However, gaze tracking equipment is expensive and hard to control. On the other hand, solutions exist for face identification using mobile phone cameras (see e.g. https://labs.ericsson.com/apis/face-detector), which are cheap and can achieve the same effect, if no desire to actively control the device is intended.
As summarized, the problems to be solved by the present invention are the following;
(1) Detecting which of several screens holds the gaze of the viewer for more than 800 ms, and using this to build an interest profile in an economical way than eye tracking, without requiring specialized devices:
(2) Controlling several displays, in particular small displays, in a group, so that they are coordinated towards the interest profile which is being built up for the particular group of displays; and
(3) Receiving information from external sources, e.g. mobile phones, and correlating this to the displays and the interest profile built from the profile.
Accordingly, the present invention is conceived as a response to the above-described disadvantages of the conventional art.
This invention enables the optimization of displays in a store, shopping mall, or market to attract a customer to a particular section of the store shopping mall, or market by combining the monitoring of the customer's facial direction, statistics derived from her/his mobile phone, and campaign directions set from the store control. In addition, the use of face recognition and camera analysis facilitates that when customer watch a display on a particular screen, what the customer watches, and how long the customer watches the screen, can be captured and used for content selection.
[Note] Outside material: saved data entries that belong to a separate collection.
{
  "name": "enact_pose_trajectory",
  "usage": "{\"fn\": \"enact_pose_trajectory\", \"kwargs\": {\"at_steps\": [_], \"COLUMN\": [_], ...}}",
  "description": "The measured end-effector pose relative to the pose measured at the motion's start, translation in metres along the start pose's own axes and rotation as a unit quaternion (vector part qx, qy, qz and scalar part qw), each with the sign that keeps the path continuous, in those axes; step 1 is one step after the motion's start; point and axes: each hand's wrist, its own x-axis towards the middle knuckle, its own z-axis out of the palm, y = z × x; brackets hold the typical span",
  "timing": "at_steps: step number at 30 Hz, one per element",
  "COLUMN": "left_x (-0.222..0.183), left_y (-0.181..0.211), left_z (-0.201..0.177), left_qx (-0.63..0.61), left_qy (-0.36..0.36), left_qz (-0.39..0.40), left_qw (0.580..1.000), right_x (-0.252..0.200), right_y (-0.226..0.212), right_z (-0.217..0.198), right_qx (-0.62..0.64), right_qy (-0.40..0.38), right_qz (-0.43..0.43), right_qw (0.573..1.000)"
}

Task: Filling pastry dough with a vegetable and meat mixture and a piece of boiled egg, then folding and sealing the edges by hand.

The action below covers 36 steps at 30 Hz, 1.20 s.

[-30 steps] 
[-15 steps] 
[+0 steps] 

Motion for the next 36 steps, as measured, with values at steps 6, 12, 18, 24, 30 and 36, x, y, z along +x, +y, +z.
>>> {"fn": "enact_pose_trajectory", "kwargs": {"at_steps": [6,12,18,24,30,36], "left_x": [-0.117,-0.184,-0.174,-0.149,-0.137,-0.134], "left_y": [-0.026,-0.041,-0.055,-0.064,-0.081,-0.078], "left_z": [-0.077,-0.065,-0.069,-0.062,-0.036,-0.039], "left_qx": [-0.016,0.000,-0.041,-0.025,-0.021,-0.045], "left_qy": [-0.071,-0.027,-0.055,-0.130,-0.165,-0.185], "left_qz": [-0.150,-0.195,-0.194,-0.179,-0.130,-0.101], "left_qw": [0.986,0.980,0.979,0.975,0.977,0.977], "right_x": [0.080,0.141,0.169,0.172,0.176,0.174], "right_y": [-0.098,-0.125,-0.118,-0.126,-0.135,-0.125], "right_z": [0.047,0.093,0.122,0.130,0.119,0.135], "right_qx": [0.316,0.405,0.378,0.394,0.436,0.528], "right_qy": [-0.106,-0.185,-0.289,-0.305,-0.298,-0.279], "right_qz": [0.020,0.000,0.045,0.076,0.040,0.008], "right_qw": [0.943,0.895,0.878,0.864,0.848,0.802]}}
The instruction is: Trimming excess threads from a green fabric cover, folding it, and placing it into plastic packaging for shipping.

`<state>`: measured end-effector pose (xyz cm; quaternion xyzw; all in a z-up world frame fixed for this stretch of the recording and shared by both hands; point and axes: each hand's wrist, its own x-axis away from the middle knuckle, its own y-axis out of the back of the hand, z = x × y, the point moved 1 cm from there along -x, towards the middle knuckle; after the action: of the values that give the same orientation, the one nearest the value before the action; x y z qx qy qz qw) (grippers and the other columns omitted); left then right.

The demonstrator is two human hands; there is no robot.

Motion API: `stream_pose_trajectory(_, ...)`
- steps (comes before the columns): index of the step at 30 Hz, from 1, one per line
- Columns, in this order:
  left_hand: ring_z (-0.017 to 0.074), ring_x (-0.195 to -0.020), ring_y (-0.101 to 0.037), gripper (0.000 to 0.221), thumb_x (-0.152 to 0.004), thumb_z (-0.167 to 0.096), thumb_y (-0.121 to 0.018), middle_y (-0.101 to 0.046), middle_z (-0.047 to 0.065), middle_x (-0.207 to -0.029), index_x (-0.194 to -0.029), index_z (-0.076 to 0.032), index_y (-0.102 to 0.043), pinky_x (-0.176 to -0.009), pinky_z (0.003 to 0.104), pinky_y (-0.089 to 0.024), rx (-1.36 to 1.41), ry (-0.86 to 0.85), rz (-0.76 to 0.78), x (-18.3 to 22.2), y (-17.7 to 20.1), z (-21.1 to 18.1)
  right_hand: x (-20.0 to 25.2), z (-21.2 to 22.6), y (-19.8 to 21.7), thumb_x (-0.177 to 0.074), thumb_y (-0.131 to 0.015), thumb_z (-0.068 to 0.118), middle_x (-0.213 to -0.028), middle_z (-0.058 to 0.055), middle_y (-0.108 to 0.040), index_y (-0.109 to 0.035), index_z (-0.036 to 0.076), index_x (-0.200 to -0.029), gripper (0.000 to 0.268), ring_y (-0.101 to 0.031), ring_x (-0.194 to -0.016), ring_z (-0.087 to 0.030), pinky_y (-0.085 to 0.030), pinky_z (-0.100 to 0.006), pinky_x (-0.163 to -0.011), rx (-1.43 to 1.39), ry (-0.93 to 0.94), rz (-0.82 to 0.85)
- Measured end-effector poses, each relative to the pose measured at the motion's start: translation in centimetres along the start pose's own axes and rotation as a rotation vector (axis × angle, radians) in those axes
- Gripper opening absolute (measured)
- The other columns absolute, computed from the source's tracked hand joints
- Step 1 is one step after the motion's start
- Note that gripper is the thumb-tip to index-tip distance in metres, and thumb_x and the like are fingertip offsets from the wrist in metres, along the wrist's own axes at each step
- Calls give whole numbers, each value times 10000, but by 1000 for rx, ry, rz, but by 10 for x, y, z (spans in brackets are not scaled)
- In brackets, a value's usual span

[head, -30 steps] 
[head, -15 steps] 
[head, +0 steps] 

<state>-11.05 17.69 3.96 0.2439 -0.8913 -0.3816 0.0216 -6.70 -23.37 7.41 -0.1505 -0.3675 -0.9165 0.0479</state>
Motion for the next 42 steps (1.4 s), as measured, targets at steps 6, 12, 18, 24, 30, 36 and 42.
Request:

More specifically, to solve the above-mentioned problems, according to one aspect of the present invention, there is provided an advertisement system including: a local server; a controller connected to the local server; and a plurality of displays and cameras connected to and controlled by the controller, wherein the plurality of displays and cameras are arranged near an exhibited product for advertisement.
More specifically, the local server comprises a main content storage configured to store image data representing a plurality of images corresponding to advertisement contents. The controller comprises: a receiver unit configured to receive image signals captured by the plurality of cameras; a processing unit configured to process the image signals received by the receiver unit to determine whether or not a person is in an image represented by the image signals, identify where and how long the person is looking at if the person is in the image, and analyze the person's interest based on the identified information; a local content storage configured to store image data which is part of the image data stored in the main content storage of the local server and is delivered from the main content storage of the local server; a display output manager unit configured to select image data suitable for display from the local content storage or the main content storage, based on a result of analysis obtained from the processing unit; and a display driver unit configured to transmit the image data selected by the display output manager unit to any of the plurality of displays where the person is nearby so as to dynamically change any of displayed images according to the person's interest.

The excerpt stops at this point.